Мне так любопытно узнать о Джеме, что я использую этот момент, свободно говорю о вымышленных отношениях, чтобы попытаться выяснить, кто он такой.

— Ты когда-нибудь была замужем?

— Нет, — тихо говорит она, и её улыбка быстро исчезает.

Часть меня чувствует, что я должен извиниться за нарушение границ её личной жизни и улизнуть, но моя ревность, горячая и низкая, затаившаяся глубоко в животе, закипает, отказываясь отступать. Я хочу знать. Мне нужно знать, кто он и есть ли у него права на неё.

— Кто такой Джем?

Её глаза расширяются, и она делает слабый, прерывистый вдох.

— Ч-что?

— Ты упоминала его имя вчера, когда ты была… не в себе.

Она рассеянно кивает, всё ещё глядя на меня грустными удивлёнными глазами.

— Ох. Верно.

Мои руки всё ещё скрещены на груди, и хотя я не получаю удовольствия от её страданий, это побочный ущерб от удовлетворения моего любопытства и, следовательно, ревности.
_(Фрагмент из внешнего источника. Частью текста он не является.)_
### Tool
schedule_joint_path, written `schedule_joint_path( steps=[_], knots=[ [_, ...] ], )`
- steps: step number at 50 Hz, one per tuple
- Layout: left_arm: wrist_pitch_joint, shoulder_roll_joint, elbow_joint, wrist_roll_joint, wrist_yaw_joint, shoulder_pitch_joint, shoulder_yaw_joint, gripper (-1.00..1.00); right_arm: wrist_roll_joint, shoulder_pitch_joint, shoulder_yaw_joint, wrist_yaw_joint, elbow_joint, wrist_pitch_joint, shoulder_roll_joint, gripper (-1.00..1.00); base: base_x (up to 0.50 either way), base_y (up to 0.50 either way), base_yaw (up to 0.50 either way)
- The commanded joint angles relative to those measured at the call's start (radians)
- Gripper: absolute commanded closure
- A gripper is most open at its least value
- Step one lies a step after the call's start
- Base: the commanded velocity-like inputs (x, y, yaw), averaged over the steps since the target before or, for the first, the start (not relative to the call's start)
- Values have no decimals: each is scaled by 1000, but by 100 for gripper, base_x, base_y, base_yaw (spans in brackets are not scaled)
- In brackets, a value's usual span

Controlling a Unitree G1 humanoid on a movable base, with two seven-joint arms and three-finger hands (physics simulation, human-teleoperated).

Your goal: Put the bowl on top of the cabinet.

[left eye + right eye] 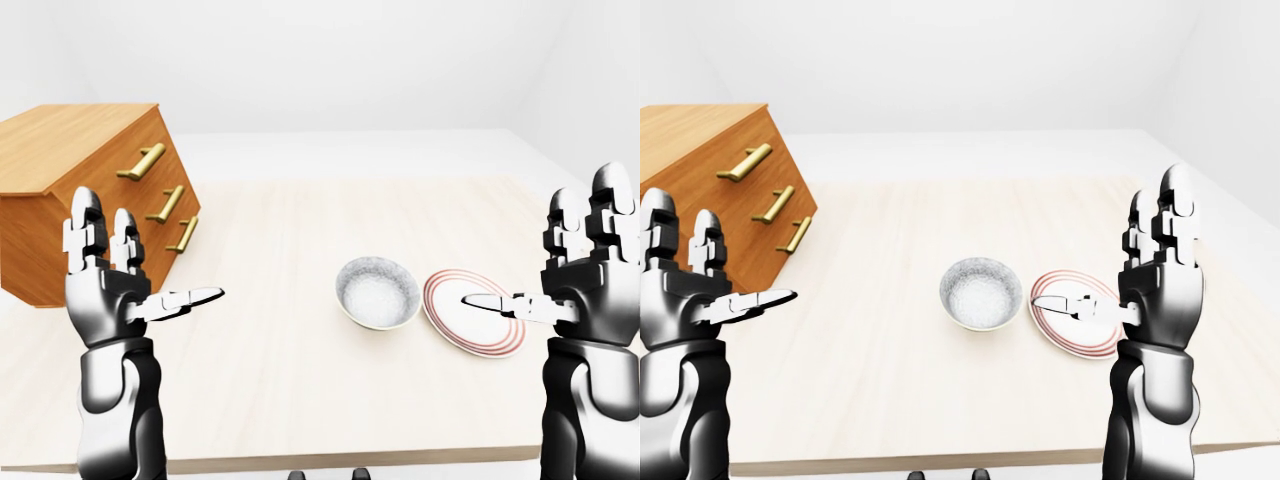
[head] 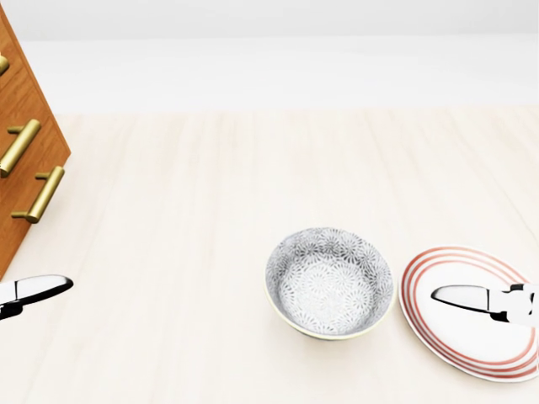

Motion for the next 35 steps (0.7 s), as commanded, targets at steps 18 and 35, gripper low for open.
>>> schedule_joint_path(
  steps=[18,35],
  knots=[
    [0,-15,61,6,5,-4,-22,-100,-46,-8,44,22,89,0,15,-100,8,32,0],
    [0,-17,60,8,2,-2,-24,-100,-43,-4,43,23,96,0,18,-100,7,50,0]
  ],
)
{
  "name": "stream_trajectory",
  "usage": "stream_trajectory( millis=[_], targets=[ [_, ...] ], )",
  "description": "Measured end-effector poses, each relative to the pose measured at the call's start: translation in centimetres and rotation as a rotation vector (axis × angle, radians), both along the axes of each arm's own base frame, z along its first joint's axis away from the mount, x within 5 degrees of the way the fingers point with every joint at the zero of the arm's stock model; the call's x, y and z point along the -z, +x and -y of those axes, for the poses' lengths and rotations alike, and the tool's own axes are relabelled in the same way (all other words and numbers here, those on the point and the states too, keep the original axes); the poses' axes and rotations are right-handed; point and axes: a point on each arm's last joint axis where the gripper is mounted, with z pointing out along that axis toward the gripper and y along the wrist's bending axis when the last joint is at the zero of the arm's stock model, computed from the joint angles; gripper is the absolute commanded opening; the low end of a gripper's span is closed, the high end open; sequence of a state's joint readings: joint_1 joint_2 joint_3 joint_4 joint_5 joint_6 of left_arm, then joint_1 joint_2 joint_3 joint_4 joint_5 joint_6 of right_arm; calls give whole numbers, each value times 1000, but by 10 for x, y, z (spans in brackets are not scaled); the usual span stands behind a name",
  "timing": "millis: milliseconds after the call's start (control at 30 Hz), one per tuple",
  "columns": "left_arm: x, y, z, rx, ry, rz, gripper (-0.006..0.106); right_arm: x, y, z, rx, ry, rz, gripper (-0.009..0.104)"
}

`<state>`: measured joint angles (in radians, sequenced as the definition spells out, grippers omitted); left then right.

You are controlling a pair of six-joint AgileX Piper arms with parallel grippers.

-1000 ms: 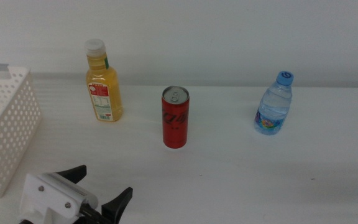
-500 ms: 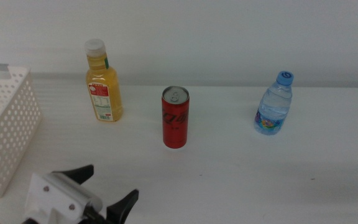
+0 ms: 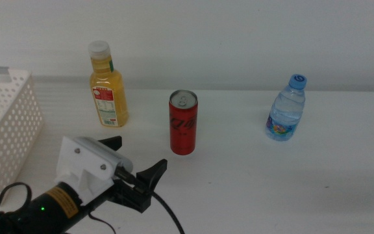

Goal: Use arms to grab the bottles and put them into the dustbin to the left of the table.

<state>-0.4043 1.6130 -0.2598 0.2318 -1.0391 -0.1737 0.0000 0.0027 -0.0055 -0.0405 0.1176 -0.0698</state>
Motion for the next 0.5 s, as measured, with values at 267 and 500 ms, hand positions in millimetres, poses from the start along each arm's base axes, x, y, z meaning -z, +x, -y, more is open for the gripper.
stream_trajectory(
  millis=[267, 500],
  targets=[
    [10, 14, 24, 10, -8, -31, 94, 0, 0, 0, 0, 0, 0, 82],
    [17, 32, 45, -3, -17, -23, 94, 0, 0, 0, 0, 0, 0, 82]
  ],
)
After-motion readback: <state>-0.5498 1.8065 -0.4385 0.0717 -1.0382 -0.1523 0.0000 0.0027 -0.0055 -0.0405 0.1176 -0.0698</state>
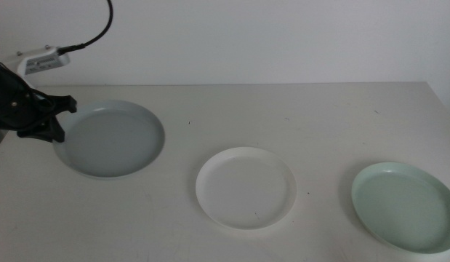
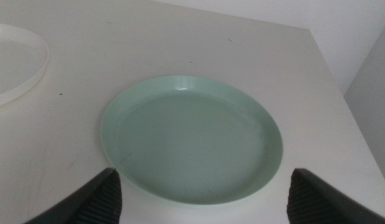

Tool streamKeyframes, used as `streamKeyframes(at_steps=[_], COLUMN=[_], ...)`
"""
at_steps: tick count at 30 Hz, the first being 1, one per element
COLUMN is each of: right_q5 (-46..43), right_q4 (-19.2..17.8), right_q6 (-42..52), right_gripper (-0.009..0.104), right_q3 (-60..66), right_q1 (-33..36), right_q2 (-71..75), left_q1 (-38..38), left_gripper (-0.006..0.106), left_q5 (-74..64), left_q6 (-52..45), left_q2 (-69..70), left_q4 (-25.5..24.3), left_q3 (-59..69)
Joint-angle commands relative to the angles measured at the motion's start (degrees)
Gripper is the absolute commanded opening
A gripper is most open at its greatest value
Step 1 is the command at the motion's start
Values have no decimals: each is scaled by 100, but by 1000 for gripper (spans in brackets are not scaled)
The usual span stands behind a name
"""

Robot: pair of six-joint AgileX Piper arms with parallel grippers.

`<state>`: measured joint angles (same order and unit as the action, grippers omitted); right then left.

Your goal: Stack the three bowls on top of each other.

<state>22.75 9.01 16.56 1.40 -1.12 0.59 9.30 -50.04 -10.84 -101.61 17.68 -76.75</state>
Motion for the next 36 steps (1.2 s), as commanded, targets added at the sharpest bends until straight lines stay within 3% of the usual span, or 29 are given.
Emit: streamKeyframes(at_steps=[1,14,24,36], right_q5=[-442,-442,-442,-442], right_q4=[-20,-20,-20,-20], right_q6=[59,59,59,59], right_gripper=[69,69,69,69], right_q3=[-13,-13,-13,-13], right_q1=[-40,-40,-40,-40], right_q2=[152,152,152,152], left_q1=[-246,-2048,-3171,-3402], left_gripper=[0,0,0,0], left_q5=[202,508,1368,1671], left_q6=[68,899,1485,1506], left_q2=[604,833,233,-393], left_q4=[261,362,362,535], left_q3=[110,298,300,300])
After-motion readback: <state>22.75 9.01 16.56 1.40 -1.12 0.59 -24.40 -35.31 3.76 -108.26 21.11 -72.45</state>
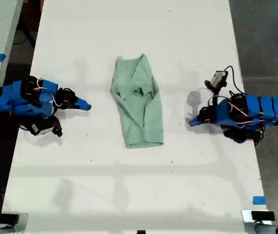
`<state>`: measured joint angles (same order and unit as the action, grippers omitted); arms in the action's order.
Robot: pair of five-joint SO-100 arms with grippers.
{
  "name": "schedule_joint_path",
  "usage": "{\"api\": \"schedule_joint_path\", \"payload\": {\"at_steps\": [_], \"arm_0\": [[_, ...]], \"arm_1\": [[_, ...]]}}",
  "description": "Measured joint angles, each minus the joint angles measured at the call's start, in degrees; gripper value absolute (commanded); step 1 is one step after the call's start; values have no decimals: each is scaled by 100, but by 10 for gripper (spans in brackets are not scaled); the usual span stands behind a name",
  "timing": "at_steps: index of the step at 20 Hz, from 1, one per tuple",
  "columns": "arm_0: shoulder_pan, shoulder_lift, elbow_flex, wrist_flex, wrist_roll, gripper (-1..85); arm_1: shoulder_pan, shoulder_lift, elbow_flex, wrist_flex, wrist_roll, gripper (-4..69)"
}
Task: Fold t shirt
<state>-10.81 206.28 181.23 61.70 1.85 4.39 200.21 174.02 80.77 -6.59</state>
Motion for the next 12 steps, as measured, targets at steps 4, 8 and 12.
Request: {"api": "schedule_joint_path", "payload": {"at_steps": [4,8,12], "arm_0": [[176,0,-18,132,79,0],[158,0,-18,158,79,0],[308,-1002,-835,185,-123,0]], "arm_1": [[123,0,0,88,0,-16],[141,0,0,88,26,-16],[-18,-141,-369,185,299,-15]]}}
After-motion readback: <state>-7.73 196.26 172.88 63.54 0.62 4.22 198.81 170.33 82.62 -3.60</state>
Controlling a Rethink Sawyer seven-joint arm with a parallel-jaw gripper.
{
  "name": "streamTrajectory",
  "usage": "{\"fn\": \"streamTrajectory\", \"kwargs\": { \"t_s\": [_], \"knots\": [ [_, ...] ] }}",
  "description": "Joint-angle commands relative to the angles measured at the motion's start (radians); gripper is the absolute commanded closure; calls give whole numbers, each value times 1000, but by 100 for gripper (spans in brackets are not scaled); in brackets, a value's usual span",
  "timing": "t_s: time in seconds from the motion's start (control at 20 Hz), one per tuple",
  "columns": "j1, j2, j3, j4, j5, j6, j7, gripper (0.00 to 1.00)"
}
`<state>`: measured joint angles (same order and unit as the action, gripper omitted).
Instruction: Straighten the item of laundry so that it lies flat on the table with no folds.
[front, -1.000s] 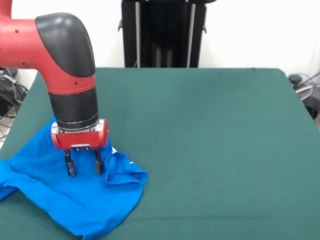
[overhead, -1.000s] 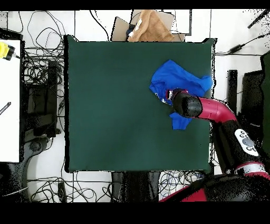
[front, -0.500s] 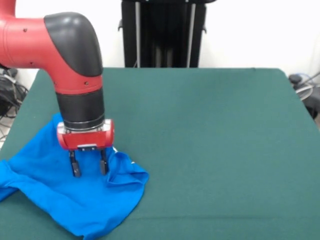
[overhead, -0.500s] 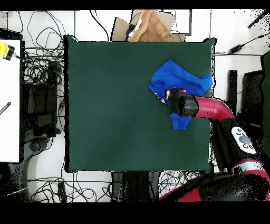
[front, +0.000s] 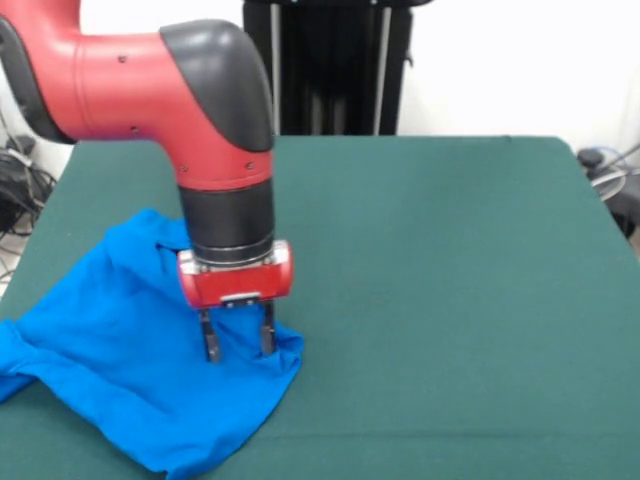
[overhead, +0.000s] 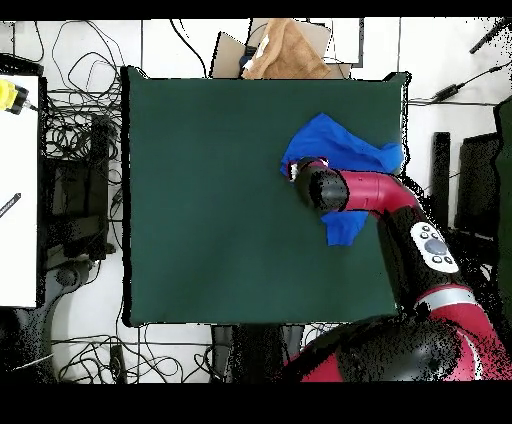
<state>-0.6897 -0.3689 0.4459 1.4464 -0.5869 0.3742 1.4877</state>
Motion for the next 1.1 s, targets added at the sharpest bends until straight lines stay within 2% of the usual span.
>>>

Негативные эмоции, такие как зависть, гнев и алчность, пугают меня, потому что я уверен, что семь смертных грехов ещё более смертоносны для кого-то вроде меня, в чьих жилах кровь убийцы. Частично быть Кэссиди Портером означает справляться с такими чувствами прямо и быстро, чтобы они не стали вратами для девиантного поведения. Я не позволю им гноиться. Я не позволю им увести меня в темноту, если это в моих силах.